Like a Stone
June 19, 2020
Sometimes grief is like a stone in your guts. A knot that you can't unwind no matter what you do. Sitting there, unmoving, uncomfortable, unresolved. Some things that hurt us are out of our control, and then you swallow another stone.
As I'm writing this, the state of Kentucky still hasn't arrested any of the police officers responsible for the killing of Breonna Taylor. They shot her to death eight times while she was still in her bed. They entered her apartment with a "no-knock warrant," and when her boyfriend attempted to defend himself with his own, licensed handgun, the police shot more than 20 rounds indiscriminately into the apartment, killing Breonna through her bedroom wall. No one is disputing that this happened. So why no arrest?
Because there was a warrant? Because Breonna's boyfriend fired his weapon first? Because she was a Black woman?
I suspect it's each of these things, maybe all of them. My hunch is that the AG probably doesn't think he can get a conviction if he brought these officers up on murder charges. Whatever the reason, these police killed an innocent woman in her bed, and very likely none of them will pay any substantive price. There will be no real justice for Breonna Taylor. And everyone in this country and on this world who feels unresolved grief will all swallow another stone.
Black Americans have swallowed countless stones like this over the 400-year history of their lives in this country. Powerless in the face of a legal system designed to oppress them at every turn, they have swallowed stone after stone, endured injustice upon injustice. For what? A little more melanin in their skin? The absurdity of the scale at which this country has defiled these humans over such a small difference is truly staggering.
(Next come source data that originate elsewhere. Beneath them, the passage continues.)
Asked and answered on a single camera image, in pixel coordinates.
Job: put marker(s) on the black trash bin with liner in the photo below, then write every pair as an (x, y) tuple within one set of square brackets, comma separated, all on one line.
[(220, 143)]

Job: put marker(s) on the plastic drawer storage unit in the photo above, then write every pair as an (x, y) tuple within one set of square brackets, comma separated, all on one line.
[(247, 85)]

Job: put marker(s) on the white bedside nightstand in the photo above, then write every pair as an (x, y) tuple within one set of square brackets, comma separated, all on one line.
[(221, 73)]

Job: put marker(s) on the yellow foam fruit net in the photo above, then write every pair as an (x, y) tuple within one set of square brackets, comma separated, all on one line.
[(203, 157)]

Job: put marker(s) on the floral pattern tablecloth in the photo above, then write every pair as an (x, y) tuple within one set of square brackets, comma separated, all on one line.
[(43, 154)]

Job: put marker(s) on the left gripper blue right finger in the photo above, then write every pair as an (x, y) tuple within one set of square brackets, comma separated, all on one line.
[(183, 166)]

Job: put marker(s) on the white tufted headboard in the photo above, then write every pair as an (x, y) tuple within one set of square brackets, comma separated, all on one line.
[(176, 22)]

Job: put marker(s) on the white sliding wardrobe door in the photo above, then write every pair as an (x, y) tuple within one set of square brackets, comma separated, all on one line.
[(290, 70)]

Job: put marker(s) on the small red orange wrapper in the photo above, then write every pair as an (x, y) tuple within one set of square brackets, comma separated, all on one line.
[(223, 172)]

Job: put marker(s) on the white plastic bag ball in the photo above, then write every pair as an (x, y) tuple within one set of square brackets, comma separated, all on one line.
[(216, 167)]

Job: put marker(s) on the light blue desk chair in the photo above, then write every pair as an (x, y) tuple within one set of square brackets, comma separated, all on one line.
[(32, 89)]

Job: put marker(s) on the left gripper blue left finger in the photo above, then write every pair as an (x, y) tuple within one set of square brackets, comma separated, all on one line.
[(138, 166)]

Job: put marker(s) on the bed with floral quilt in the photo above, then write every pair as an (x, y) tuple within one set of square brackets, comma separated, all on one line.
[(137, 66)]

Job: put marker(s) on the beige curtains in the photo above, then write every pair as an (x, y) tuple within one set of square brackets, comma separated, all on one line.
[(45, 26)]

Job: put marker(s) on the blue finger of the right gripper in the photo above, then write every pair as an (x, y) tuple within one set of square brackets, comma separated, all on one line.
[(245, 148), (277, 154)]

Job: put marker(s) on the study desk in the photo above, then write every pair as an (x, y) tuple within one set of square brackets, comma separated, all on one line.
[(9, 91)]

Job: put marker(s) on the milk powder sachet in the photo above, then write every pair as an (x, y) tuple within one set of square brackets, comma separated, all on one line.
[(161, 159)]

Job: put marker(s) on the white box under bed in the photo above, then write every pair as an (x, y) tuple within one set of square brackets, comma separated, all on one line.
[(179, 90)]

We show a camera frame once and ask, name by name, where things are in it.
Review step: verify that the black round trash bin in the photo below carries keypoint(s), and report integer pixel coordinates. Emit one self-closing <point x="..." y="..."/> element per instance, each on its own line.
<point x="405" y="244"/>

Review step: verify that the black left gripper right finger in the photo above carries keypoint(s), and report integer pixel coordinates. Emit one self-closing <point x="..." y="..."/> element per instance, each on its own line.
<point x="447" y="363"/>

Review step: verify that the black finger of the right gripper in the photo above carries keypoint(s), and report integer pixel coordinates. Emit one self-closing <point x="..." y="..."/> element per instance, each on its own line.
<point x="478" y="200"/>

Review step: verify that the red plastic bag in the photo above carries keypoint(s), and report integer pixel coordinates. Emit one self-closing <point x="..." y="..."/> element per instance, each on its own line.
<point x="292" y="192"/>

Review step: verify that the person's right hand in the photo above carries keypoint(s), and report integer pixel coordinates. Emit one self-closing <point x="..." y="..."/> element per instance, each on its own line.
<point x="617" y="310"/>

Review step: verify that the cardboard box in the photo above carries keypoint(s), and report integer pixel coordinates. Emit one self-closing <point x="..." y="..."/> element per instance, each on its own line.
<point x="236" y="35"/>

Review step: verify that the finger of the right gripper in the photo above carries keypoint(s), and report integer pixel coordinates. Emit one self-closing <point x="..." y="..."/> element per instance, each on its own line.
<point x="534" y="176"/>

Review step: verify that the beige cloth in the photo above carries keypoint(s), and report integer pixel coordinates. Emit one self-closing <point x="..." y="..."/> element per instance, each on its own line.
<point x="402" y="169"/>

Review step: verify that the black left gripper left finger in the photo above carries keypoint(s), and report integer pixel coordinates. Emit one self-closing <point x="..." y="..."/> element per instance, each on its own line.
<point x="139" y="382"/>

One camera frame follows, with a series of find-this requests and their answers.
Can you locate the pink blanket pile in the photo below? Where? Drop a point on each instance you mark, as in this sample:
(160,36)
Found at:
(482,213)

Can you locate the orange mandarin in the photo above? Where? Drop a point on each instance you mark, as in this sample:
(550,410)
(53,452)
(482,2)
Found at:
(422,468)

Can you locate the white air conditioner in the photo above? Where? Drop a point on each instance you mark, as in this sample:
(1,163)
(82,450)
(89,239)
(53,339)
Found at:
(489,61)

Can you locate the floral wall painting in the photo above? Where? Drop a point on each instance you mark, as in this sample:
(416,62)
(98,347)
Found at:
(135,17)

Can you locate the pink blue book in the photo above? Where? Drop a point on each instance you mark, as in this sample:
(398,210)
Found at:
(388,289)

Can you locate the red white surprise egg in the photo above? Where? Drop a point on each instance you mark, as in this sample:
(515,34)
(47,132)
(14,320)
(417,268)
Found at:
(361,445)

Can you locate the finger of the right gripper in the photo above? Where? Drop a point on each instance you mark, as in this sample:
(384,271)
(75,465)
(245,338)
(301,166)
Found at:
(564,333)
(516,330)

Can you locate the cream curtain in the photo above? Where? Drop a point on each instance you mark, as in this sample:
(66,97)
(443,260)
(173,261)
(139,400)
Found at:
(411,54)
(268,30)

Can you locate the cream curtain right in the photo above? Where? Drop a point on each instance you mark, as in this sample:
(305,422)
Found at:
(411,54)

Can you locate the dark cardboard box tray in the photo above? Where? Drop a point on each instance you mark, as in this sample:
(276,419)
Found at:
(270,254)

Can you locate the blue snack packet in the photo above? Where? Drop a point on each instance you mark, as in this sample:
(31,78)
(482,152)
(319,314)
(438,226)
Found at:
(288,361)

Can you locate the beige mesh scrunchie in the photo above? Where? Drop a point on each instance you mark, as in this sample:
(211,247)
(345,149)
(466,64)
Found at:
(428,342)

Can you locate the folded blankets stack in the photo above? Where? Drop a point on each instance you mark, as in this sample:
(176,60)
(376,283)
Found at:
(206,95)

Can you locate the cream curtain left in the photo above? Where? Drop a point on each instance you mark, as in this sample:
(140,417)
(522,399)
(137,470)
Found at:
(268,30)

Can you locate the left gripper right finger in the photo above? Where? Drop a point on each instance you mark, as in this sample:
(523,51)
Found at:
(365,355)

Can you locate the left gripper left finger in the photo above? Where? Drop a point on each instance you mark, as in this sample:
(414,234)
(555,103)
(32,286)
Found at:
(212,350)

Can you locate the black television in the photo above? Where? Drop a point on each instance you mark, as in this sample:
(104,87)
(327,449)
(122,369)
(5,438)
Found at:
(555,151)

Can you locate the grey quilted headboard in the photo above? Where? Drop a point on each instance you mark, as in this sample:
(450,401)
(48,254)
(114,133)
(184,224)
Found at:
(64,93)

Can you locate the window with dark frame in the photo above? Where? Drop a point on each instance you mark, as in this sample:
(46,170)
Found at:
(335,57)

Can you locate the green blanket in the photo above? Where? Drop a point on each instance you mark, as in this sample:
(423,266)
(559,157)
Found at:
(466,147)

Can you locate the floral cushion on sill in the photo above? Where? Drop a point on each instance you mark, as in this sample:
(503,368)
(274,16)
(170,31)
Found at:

Yet somehow Black Americans have adapted to life under these conditions. Somehow they have learned how to use these stones as fuel to keep marching, keep praying, keep making beautiful art and beautiful music. They have taken in stones and made them bread. And I am in awe of that.
The stones that I have swallowed in my life sit in my guts right now. They are many fewer than those of my Black friends and family. I don't know how to turn them into bread. My life has not taught me how to do that. I feel them sometimes, and I have the privilege to ignore them sometimes. Less melanin, you know.
So I sit here and I do what I can from the confines of my COVID quarantine. I have been buying and reading books by Black authors, sharing resources that support social justice causes, and donating what money I can. I've been listening and reading and learning and hoping that these young people in the streets don't give up. I want to be an ally, but I fear I am a stone. God help me not to be another stone.